─── SOURCE INFORMATION ───

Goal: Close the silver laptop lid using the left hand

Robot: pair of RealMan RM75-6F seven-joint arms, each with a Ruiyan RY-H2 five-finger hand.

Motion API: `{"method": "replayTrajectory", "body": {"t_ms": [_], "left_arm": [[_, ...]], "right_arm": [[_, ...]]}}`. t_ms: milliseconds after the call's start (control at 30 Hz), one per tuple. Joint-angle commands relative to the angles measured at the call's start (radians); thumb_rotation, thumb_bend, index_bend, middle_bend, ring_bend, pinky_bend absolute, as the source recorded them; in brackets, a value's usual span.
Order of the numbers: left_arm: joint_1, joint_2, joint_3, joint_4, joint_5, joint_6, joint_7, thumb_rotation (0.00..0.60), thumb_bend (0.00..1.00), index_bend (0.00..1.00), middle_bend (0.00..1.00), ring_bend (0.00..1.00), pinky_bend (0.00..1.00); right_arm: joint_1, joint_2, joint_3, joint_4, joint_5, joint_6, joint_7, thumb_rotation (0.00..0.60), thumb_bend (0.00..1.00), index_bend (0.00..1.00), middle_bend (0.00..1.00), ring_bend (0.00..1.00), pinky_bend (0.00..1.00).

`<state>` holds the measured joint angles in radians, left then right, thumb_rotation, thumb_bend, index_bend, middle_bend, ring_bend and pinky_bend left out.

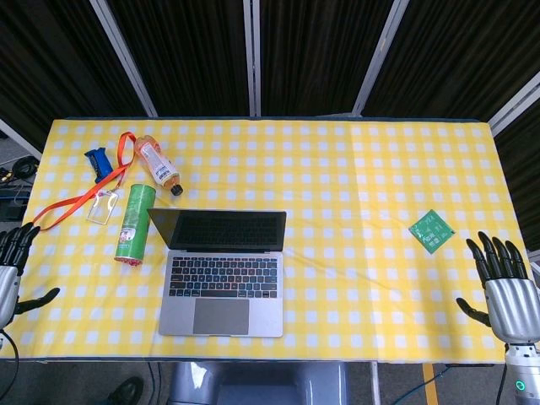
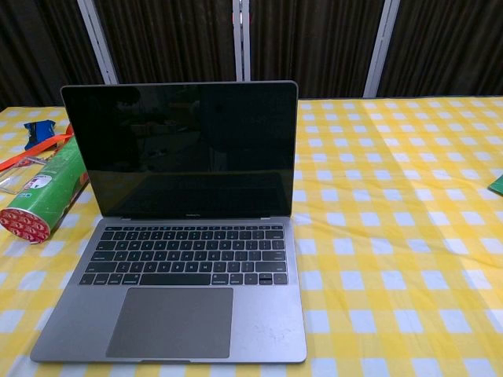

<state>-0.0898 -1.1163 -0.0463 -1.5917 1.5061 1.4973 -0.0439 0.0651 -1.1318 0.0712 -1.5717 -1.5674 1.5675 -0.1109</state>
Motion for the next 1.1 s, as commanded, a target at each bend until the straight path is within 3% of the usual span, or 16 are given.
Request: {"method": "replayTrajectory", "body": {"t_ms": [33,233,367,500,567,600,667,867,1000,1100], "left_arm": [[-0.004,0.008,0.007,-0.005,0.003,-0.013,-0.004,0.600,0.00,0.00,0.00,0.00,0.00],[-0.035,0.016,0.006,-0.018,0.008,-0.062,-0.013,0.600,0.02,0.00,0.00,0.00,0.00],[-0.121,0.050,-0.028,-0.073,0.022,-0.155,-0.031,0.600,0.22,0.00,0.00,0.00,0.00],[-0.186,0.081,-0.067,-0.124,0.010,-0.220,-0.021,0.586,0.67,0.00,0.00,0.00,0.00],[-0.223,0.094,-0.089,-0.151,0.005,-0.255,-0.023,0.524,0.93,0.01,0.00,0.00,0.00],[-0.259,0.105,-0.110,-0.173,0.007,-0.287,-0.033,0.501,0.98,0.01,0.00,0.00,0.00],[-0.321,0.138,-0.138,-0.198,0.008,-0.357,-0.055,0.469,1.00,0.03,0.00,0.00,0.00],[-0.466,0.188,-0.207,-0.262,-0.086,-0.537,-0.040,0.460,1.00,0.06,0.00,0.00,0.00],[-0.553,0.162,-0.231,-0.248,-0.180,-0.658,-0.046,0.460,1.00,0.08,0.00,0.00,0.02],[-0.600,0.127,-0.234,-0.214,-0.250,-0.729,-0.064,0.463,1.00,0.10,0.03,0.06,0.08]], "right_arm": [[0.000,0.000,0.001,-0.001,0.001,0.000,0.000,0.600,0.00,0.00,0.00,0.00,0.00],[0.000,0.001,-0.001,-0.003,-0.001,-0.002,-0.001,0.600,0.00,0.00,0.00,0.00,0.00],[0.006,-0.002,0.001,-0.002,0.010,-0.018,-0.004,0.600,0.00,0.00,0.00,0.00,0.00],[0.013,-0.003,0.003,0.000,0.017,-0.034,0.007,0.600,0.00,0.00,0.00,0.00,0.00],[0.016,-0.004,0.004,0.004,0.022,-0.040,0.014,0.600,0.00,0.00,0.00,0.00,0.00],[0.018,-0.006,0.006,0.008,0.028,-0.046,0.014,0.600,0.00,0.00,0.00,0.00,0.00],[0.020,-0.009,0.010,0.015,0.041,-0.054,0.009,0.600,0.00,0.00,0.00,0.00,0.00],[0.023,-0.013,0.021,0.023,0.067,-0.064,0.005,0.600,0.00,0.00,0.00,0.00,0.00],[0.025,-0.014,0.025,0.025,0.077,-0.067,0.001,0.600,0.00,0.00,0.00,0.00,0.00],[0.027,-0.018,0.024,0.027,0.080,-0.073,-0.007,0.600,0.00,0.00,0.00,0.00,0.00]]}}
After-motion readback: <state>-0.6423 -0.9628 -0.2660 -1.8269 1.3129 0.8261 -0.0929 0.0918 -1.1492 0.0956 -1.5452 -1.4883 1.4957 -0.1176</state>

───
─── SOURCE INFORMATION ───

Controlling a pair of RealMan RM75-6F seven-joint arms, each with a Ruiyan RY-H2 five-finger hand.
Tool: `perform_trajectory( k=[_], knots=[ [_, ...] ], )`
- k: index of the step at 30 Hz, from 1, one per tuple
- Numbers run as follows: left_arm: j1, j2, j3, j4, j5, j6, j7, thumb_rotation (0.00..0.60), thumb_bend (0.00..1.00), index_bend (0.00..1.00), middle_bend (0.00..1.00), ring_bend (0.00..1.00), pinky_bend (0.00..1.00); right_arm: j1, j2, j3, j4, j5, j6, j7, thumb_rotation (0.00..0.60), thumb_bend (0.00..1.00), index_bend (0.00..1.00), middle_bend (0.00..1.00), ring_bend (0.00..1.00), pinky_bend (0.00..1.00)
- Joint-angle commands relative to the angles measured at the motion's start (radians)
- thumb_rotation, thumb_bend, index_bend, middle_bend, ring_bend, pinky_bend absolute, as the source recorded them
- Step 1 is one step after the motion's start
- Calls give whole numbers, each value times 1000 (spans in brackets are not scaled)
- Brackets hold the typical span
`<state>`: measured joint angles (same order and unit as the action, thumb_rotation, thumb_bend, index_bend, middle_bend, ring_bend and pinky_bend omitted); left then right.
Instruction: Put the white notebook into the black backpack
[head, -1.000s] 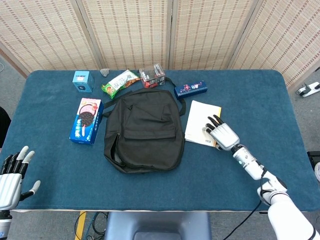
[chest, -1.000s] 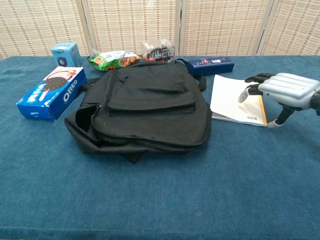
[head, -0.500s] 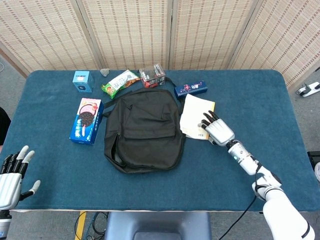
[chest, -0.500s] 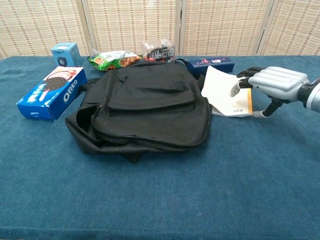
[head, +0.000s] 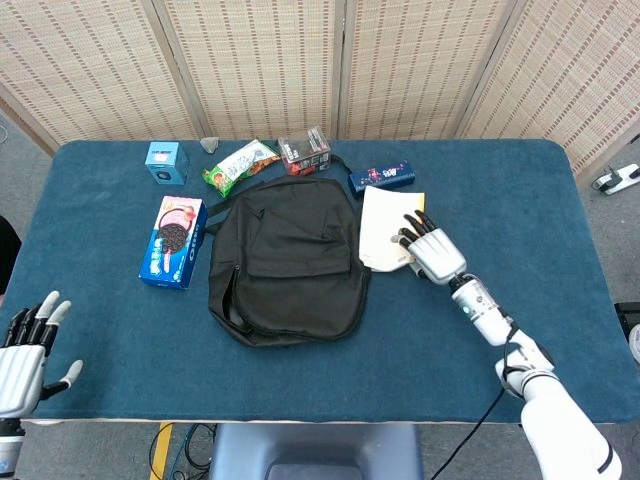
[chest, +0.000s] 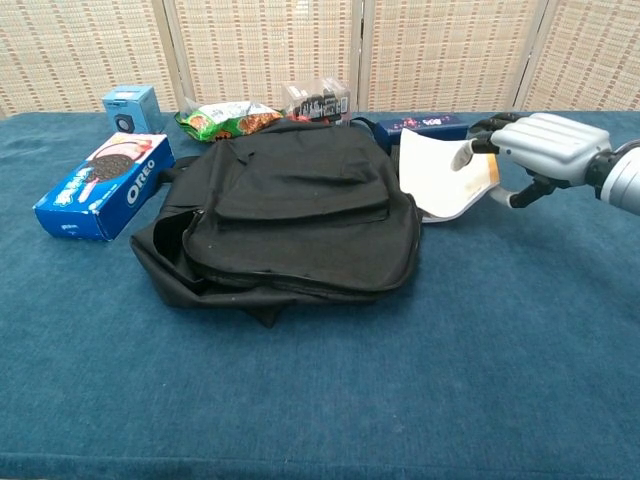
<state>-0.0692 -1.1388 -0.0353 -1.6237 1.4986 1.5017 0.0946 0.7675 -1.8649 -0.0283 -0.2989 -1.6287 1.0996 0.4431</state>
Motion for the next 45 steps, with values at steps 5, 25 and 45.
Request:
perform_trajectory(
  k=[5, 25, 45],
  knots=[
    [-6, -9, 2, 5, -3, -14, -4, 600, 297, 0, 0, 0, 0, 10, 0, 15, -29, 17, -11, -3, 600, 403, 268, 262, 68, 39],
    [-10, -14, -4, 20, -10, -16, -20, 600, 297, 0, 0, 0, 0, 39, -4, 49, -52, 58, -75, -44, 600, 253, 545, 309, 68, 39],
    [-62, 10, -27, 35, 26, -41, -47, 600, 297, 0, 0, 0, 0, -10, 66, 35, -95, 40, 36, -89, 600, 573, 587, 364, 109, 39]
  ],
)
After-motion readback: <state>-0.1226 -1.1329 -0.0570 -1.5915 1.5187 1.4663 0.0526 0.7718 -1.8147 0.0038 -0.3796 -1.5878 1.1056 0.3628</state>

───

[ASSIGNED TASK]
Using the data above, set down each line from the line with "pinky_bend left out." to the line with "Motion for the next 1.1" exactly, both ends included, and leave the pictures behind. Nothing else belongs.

[EXERCISE OUTPUT]
`<state>` holds the measured joint angles in radians, left then right, thumb_rotation, thumb_bend, index_bend, middle_bend, ring_bend and pinky_bend left out.


<state>-0.0898 -1.1163 -0.0463 -1.5917 1.5061 1.4973 -0.0439 0.0651 -1.1318 0.0712 -1.5717 -1.5674 1.5675 -0.1109</state>
Motion for the next 1.1 s, as commanded, a target at each bend until the straight path is within 3% of the usual span, or 16 are given.

Output for the exercise is complete.